**WORK ORDER**
Below are entries; print them exactly from the first line through the one containing "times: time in".

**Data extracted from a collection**
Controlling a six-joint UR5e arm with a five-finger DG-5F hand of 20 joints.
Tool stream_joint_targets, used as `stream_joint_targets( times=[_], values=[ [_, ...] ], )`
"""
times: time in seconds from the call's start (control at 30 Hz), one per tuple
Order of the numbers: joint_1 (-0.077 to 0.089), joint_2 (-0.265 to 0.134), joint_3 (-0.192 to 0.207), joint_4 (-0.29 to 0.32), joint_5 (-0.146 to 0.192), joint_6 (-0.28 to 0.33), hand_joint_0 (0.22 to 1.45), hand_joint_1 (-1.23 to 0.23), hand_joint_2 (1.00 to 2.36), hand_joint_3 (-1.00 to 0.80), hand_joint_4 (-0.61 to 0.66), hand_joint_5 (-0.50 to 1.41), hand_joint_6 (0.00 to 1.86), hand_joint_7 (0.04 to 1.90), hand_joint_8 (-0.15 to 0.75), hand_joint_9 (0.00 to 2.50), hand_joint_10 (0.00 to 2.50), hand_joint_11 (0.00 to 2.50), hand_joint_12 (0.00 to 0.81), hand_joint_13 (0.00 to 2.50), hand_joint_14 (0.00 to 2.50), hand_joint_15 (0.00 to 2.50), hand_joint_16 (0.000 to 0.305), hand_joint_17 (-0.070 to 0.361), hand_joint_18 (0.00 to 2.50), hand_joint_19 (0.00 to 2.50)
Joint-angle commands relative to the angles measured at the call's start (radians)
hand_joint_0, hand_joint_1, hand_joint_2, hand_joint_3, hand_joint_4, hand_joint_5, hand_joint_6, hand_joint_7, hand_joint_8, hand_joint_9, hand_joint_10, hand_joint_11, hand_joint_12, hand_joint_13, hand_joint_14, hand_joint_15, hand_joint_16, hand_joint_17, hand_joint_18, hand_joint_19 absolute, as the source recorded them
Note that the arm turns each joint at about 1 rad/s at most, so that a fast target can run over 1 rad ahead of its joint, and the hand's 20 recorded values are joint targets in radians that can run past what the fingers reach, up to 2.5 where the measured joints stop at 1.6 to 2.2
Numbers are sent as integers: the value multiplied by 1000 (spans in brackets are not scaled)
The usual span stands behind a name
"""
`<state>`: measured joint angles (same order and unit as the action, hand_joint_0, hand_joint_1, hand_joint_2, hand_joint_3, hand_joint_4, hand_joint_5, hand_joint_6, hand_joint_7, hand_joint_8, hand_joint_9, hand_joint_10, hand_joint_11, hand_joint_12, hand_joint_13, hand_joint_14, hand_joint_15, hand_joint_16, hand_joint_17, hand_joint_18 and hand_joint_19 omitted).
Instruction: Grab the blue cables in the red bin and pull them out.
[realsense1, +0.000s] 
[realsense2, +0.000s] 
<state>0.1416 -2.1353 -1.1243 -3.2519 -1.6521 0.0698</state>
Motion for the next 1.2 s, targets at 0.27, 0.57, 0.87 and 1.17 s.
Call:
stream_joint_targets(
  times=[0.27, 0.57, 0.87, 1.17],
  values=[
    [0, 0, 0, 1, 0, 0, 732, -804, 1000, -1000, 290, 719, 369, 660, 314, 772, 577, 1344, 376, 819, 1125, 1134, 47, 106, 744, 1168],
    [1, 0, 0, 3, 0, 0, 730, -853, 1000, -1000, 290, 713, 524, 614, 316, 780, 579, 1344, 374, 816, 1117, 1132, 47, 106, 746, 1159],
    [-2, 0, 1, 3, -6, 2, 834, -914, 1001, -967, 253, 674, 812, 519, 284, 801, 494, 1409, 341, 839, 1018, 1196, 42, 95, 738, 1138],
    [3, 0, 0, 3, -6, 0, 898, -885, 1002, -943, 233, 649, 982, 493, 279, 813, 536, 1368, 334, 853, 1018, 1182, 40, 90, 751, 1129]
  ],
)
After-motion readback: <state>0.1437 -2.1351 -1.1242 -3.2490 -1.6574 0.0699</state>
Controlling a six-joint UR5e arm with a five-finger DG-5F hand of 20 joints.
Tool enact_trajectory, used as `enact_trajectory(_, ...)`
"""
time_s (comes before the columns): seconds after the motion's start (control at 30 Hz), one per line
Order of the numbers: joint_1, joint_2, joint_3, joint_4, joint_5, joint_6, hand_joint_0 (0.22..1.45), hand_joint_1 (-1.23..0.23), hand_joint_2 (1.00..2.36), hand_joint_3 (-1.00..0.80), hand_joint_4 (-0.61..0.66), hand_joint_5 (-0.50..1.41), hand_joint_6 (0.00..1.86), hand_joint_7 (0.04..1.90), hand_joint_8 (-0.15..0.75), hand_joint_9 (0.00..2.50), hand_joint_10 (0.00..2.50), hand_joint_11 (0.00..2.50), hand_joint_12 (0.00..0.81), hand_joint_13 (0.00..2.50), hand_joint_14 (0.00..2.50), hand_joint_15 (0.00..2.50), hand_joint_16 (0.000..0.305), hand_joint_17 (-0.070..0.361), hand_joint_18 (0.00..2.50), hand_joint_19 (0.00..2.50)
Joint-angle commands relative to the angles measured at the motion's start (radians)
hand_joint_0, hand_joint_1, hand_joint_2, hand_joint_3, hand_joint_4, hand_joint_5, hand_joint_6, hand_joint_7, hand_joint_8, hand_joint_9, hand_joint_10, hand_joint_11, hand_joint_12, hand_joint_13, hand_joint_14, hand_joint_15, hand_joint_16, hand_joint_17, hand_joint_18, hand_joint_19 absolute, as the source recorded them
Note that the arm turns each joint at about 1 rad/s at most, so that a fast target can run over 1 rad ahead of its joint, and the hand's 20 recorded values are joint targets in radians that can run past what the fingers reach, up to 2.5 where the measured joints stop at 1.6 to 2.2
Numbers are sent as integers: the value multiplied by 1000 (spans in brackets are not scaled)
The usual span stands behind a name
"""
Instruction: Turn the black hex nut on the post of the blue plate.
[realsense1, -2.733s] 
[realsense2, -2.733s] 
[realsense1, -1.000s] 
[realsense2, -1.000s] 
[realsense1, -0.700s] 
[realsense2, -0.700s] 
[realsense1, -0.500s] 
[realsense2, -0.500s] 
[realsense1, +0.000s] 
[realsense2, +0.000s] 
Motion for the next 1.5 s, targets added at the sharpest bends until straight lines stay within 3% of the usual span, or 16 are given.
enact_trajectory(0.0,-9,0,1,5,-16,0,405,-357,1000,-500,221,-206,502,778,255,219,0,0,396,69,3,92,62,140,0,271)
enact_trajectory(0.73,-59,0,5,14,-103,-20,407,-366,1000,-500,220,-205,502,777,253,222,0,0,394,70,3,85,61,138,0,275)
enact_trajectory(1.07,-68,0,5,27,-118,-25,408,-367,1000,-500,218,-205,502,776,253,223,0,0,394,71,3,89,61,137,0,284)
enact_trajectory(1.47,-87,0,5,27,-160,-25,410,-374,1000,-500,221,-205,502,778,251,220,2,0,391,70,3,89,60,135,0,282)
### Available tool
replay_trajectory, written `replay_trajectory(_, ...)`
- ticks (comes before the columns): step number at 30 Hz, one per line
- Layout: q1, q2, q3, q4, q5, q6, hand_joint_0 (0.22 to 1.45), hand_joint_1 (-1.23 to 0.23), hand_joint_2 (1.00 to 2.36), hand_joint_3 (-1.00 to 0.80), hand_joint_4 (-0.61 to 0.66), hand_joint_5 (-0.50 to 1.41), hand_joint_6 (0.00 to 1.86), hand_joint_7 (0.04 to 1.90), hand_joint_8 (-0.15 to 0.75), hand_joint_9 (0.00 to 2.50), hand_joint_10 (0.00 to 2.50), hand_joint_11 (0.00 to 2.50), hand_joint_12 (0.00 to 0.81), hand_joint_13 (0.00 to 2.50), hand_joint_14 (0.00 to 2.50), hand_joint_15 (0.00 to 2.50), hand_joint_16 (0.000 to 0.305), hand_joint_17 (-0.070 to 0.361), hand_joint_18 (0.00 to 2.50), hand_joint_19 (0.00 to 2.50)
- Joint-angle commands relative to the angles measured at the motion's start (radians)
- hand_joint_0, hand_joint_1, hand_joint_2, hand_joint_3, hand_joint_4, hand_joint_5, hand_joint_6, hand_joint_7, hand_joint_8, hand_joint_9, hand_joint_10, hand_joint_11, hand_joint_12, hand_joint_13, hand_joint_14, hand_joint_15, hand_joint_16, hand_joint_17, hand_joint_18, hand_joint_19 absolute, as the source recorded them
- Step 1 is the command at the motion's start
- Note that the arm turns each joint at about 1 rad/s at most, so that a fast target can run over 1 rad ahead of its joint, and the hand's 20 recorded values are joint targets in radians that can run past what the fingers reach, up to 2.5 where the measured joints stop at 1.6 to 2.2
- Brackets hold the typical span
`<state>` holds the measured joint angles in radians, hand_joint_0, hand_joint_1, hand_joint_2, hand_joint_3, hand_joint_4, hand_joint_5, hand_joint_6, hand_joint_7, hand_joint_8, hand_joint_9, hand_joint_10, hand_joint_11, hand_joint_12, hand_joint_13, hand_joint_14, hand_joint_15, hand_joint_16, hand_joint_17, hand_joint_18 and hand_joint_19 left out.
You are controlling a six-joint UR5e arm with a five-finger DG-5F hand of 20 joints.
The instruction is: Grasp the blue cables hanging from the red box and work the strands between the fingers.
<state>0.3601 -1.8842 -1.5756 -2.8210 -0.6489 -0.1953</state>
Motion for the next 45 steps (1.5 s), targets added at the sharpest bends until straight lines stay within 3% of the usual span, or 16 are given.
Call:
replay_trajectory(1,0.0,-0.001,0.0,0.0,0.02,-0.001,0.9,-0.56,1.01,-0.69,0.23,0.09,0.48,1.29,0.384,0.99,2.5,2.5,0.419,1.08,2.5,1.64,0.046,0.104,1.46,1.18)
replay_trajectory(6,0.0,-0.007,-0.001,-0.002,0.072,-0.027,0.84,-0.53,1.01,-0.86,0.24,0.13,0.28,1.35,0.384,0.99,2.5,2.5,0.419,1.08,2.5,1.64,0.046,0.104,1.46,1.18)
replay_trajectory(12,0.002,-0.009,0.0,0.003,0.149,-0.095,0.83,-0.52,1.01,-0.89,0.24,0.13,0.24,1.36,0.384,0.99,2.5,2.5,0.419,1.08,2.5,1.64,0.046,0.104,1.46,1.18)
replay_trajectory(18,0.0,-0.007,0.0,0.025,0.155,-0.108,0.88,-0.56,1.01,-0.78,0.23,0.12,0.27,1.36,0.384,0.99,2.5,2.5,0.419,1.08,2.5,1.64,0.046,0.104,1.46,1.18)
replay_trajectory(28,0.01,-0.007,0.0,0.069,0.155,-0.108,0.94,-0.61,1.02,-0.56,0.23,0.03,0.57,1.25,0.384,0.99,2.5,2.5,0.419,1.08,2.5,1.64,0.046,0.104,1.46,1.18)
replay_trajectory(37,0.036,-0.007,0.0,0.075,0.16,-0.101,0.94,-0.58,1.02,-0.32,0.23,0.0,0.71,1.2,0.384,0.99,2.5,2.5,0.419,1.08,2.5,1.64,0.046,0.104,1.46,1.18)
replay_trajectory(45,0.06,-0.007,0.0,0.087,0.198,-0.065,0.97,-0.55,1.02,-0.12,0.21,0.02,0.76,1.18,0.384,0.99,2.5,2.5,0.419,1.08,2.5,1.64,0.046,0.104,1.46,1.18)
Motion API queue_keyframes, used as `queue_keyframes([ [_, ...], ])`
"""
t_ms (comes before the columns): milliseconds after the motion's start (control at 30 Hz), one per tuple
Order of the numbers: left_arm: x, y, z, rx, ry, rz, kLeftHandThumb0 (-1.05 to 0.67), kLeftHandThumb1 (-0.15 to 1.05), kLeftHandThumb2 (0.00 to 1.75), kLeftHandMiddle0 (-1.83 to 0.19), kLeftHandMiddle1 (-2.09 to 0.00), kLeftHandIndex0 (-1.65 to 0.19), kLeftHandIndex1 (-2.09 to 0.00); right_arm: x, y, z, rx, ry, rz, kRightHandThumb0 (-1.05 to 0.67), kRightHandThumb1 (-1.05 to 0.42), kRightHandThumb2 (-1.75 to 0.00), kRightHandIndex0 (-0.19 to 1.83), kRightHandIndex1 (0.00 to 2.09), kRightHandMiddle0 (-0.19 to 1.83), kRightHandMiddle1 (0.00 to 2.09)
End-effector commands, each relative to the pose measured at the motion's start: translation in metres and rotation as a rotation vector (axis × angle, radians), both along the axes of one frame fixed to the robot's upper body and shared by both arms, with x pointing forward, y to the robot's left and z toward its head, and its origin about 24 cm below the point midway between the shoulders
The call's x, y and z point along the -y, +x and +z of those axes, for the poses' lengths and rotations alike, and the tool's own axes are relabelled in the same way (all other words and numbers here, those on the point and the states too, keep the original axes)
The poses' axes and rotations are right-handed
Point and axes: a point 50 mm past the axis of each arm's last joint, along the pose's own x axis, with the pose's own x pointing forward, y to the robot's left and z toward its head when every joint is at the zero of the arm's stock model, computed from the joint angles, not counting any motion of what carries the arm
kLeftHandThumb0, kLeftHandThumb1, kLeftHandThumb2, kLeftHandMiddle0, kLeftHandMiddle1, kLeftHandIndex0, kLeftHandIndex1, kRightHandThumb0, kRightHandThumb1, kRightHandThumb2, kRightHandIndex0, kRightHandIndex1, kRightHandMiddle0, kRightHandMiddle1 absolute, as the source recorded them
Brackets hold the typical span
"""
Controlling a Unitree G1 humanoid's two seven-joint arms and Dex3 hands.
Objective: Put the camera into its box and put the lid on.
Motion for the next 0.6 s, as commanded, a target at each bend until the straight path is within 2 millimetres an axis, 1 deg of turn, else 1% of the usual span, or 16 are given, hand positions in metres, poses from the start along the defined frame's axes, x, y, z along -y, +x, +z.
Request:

**COMPLETED TASK**
Controlling a six-joint UR5e arm with a five-finger DG-5F hand of 20 joints.
Tool stream_joint_targets, used as `stream_joint_targets( times=[_], values=[ [_, ...] ], )`
"""
times: time in seconds from the call's start (control at 30 Hz), one per tuple

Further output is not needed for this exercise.